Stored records
· · · · ·

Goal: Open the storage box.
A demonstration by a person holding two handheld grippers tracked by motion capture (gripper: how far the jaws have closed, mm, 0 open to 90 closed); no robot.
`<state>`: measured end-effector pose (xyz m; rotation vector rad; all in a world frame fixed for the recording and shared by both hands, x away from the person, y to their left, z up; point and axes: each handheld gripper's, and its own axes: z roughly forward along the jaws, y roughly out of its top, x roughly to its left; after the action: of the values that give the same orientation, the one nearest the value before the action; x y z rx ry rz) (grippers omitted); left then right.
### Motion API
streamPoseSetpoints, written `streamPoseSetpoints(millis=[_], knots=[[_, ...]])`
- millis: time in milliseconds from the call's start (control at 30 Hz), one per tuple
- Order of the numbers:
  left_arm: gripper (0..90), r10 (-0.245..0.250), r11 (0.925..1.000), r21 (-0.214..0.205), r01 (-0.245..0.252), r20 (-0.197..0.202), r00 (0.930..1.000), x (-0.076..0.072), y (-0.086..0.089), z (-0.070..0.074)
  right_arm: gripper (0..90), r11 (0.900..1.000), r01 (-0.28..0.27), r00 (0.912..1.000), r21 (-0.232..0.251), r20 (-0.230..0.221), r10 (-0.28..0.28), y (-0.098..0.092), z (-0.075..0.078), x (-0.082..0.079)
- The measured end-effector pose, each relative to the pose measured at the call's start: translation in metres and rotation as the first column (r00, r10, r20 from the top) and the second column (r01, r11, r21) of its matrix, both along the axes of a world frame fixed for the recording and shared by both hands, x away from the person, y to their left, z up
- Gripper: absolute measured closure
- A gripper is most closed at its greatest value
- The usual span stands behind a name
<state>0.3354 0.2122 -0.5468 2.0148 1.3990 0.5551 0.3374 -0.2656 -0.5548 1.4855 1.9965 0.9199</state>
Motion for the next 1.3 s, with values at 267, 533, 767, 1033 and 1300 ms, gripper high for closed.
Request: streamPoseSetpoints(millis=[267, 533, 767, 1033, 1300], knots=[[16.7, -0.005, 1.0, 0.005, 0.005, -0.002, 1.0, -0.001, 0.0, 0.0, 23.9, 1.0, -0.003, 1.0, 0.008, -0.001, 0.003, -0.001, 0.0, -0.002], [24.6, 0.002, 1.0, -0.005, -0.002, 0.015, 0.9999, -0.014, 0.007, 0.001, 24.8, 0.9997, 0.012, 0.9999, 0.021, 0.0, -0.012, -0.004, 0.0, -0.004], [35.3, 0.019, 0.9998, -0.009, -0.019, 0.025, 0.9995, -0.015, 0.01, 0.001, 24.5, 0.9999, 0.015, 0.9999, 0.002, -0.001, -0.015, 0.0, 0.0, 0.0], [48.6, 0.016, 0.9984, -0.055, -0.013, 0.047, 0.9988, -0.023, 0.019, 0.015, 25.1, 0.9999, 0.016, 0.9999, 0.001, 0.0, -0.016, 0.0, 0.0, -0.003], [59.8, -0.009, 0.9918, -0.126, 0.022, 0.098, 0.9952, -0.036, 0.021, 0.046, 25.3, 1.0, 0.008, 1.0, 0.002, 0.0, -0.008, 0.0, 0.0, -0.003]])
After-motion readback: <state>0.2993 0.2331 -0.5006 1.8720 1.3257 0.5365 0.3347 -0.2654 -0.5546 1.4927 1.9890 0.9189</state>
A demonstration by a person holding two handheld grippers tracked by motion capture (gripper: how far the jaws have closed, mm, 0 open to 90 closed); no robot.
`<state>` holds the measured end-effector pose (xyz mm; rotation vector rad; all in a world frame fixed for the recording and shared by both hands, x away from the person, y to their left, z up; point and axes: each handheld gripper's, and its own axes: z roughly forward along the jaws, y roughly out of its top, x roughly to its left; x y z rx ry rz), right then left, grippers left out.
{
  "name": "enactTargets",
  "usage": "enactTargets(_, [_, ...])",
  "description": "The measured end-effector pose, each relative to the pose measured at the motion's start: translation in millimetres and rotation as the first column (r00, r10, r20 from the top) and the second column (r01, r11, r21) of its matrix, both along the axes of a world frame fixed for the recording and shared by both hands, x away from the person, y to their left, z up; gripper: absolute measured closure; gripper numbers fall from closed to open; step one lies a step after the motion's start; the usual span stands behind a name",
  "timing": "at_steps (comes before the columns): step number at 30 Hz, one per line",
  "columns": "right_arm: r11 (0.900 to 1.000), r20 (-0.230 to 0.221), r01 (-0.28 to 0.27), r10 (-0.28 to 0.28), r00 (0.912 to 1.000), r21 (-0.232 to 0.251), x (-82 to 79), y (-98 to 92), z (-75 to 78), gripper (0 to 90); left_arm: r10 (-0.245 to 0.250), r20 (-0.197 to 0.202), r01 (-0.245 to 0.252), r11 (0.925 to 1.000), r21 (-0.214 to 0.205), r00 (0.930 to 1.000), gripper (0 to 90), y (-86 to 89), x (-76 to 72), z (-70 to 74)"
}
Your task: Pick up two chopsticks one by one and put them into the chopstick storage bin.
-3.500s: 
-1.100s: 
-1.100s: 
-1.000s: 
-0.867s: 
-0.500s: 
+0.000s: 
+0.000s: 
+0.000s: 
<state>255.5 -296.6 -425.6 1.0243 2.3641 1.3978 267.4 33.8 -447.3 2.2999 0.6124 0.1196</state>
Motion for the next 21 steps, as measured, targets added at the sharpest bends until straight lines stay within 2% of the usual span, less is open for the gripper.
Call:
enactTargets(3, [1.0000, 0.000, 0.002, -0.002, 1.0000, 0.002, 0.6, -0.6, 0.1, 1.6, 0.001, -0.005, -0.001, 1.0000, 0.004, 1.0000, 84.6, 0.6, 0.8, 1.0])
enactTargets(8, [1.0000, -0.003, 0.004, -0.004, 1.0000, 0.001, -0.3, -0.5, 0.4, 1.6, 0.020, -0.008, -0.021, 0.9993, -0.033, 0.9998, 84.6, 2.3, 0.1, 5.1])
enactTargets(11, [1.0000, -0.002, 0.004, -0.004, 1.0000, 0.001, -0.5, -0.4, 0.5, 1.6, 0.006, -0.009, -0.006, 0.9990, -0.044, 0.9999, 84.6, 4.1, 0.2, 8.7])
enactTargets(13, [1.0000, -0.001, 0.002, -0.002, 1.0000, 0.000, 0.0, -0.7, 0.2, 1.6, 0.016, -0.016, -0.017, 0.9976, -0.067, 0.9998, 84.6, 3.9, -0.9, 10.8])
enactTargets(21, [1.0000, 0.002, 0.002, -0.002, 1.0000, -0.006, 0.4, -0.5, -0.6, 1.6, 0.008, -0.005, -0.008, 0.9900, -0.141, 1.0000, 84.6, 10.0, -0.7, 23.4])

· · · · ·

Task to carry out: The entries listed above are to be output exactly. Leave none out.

Solution to the exercise:
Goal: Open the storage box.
A demonstration by a person holding two handheld grippers tracked by motion capture (gripper: how far the jaws have closed, mm, 0 open to 90 closed); no robot.
`<state>`: measured end-effector pose (xyz m; rotation vector rad; all in a world frame fixed for the recording and shared by both hands, x away from the person, y to their left, z up; point and axes: each handheld gripper's, and its own axes: z roughly forward along the jaws, y roughly out of its top, x roughly to its left; after the action: of the values that give the same orientation, the one nearest the value before the action; x y z rx ry rz) (grippers omitted); left then right.
### Motion API
streamPoseSetpoints, written `streamPoseSetpoints(millis=[_], knots=[[_, ...]])`
- millis: time in milliseconds from the call's start (control at 30 Hz), one per tuple
- Order of the numbers:
  left_arm: gripper (0..90), r10 (-0.245..0.250), r11 (0.925..1.000), r21 (-0.214..0.205), r01 (-0.245..0.252), r20 (-0.197..0.202), r00 (0.930..1.000), x (-0.076..0.072), y (-0.086..0.089), z (-0.070..0.074)
  right_arm: gripper (0..90), r11 (0.900..1.000), r01 (-0.28..0.27), r00 (0.912..1.000), r21 (-0.232..0.251), r20 (-0.230..0.221), r10 (-0.28..0.28), y (-0.098..0.092), z (-0.075..0.078), x (-0.082..0.079)
- The measured end-effector pose, each relative to the pose measured at the call's start: translation in metres and rotation as the first column (r00, r10, r20 from the top) and the second column (r01, r11, r21) of its matrix, both along the axes of a world frame fixed for the recording and shared by both hands, x away from the person, y to their left, z up
- Gripper: absolute measured closure
- A gripper is most closed at its greatest value
- The usual span stands behind a name
<state>0.3354 0.2122 -0.5468 2.0148 1.3990 0.5551 0.3374 -0.2656 -0.5548 1.4855 1.9965 0.9199</state>
Motion for the next 1.3 s, with values at 267, 533, 767, 1033 and 1300 ms, gripper high for closed.
Request: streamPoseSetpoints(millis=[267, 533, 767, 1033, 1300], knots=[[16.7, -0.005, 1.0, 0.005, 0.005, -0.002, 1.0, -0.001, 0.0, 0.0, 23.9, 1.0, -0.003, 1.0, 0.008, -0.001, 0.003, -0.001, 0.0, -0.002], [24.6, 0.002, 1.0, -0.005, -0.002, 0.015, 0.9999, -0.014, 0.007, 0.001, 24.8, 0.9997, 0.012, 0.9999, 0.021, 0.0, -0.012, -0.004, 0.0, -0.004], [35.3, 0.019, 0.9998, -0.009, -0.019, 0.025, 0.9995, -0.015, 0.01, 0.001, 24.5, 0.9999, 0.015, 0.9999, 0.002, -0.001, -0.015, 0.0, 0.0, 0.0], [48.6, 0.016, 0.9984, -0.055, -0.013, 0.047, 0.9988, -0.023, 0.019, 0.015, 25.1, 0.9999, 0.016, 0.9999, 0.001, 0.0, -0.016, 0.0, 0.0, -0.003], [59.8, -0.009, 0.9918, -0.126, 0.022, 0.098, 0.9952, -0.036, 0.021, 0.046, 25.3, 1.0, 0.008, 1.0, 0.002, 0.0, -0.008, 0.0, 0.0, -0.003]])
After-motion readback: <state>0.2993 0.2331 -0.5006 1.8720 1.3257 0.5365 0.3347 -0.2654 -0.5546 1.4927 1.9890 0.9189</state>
A demonstration by a person holding two handheld grippers tracked by motion capture (gripper: how far the jaws have closed, mm, 0 open to 90 closed); no robot.
`<state>` holds the measured end-effector pose (xyz mm; rotation vector rad; all in a world frame fixed for the recording and shared by both hands, x away from the person, y to their left, z up; point and axes: each handheld gripper's, and its own axes: z roughly forward along the jaws, y roughly out of its top, x roughly to its left; x y z rx ry rz), right then left, grippers left out.
{
  "name": "enactTargets",
  "usage": "enactTargets(_, [_, ...])",
  "description": "The measured end-effector pose, each relative to the pose measured at the motion's start: translation in millimetres and rotation as the first column (r00, r10, r20 from the top) and the second column (r01, r11, r21) of its matrix, both along the axes of a world frame fixed for the recording and shared by both hands, x away from the person, y to their left, z up; gripper: absolute measured closure; gripper numbers fall from closed to open; step one lies a step after the motion's start; the usual span stands behind a name",
  "timing": "at_steps (comes before the columns): step number at 30 Hz, one per line",
  "columns": "right_arm: r11 (0.900 to 1.000), r20 (-0.230 to 0.221), r01 (-0.28 to 0.27), r10 (-0.28 to 0.28), r00 (0.912 to 1.000), r21 (-0.232 to 0.251), x (-82 to 79), y (-98 to 92), z (-75 to 78), gripper (0 to 90); left_arm: r10 (-0.245 to 0.250), r20 (-0.197 to 0.202), r01 (-0.245 to 0.252), r11 (0.925 to 1.000), r21 (-0.214 to 0.205), r00 (0.930 to 1.000), gripper (0 to 90), y (-86 to 89), x (-76 to 72), z (-70 to 74)"
}
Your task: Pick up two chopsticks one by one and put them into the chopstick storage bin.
-3.500s: 
-1.100s: 
-1.100s: 
-1.000s: 
-0.867s: 
-0.500s: 
+0.000s: 
+0.000s: 
+0.000s: 
<state>255.5 -296.6 -425.6 1.0243 2.3641 1.3978 267.4 33.8 -447.3 2.2999 0.6124 0.1196</state>
Motion for the next 21 steps, as measured, targets added at the sharpest bends until straight lines stay within 2% of the usual span, less is open for the gripper.
Call:
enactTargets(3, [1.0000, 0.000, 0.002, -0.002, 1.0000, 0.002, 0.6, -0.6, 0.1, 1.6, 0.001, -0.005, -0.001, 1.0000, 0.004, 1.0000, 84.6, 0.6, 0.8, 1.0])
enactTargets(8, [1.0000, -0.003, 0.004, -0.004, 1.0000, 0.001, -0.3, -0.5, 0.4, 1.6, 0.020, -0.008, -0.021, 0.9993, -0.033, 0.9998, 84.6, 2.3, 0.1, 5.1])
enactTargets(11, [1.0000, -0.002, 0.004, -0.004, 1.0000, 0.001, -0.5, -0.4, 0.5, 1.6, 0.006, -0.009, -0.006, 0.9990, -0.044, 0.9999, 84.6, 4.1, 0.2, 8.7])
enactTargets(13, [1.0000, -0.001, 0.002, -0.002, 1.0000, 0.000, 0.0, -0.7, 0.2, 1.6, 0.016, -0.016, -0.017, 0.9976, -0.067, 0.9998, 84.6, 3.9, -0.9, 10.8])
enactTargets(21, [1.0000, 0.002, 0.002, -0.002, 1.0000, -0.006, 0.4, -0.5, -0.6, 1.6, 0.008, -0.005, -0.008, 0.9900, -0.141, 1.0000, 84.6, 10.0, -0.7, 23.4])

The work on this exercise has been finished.